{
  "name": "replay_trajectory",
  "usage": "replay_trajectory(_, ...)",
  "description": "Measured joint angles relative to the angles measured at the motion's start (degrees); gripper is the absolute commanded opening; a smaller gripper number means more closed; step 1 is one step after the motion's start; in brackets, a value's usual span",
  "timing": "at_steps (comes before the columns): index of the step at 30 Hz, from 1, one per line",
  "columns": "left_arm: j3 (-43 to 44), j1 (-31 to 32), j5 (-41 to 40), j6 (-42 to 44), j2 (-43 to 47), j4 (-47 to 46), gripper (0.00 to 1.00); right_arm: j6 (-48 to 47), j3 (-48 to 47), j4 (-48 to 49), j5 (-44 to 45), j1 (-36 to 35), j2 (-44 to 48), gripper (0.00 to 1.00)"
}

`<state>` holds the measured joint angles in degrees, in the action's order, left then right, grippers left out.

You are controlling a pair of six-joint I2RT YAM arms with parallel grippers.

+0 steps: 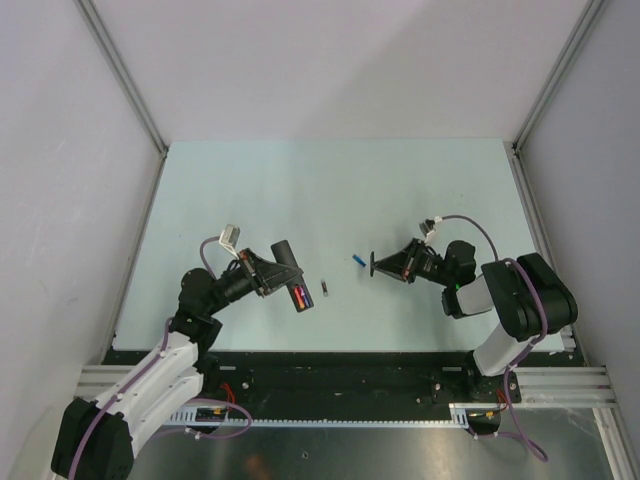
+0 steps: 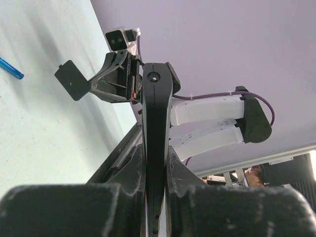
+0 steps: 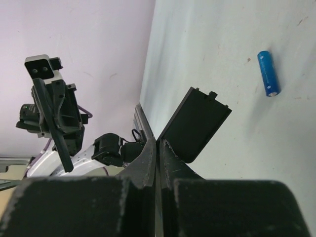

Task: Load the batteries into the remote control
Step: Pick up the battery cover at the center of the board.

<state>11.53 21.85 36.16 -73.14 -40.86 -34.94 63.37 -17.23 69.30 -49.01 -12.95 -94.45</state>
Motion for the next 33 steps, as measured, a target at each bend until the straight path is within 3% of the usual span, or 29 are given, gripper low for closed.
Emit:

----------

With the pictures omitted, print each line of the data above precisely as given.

{
  "name": "replay_trajectory",
  "usage": "replay_trajectory(_, ...)",
  "description": "Measured joint angles relative to the angles measured at the motion's start (degrees); gripper is the absolute commanded opening; a smaller gripper number means more closed; step 1 is one step after the motion's start; in brackets, a value's usual span",
  "timing": "at_steps (comes before the columns): index of the step at 30 Hz, from 1, one per line",
  "columns": "left_arm: j3 (-43 to 44), j1 (-31 to 32), j5 (-41 to 40), j6 (-42 to 44), j2 (-43 to 47), j4 (-47 to 46), gripper (0.00 to 1.00); right_arm: j6 (-48 to 47), j3 (-48 to 47), j4 (-48 to 49), j5 (-44 to 45), j1 (-36 to 35), j2 (-44 to 48), gripper (0.00 to 1.00)"
}

`<state>` holds the measured joint angles in degrees, in the action's order, left then right, grippers left out.

You are controlling a pair of six-joint I2RT YAM arms with parallel grippers.

+0 steps: 
+0 steps: 
+0 steps: 

Task: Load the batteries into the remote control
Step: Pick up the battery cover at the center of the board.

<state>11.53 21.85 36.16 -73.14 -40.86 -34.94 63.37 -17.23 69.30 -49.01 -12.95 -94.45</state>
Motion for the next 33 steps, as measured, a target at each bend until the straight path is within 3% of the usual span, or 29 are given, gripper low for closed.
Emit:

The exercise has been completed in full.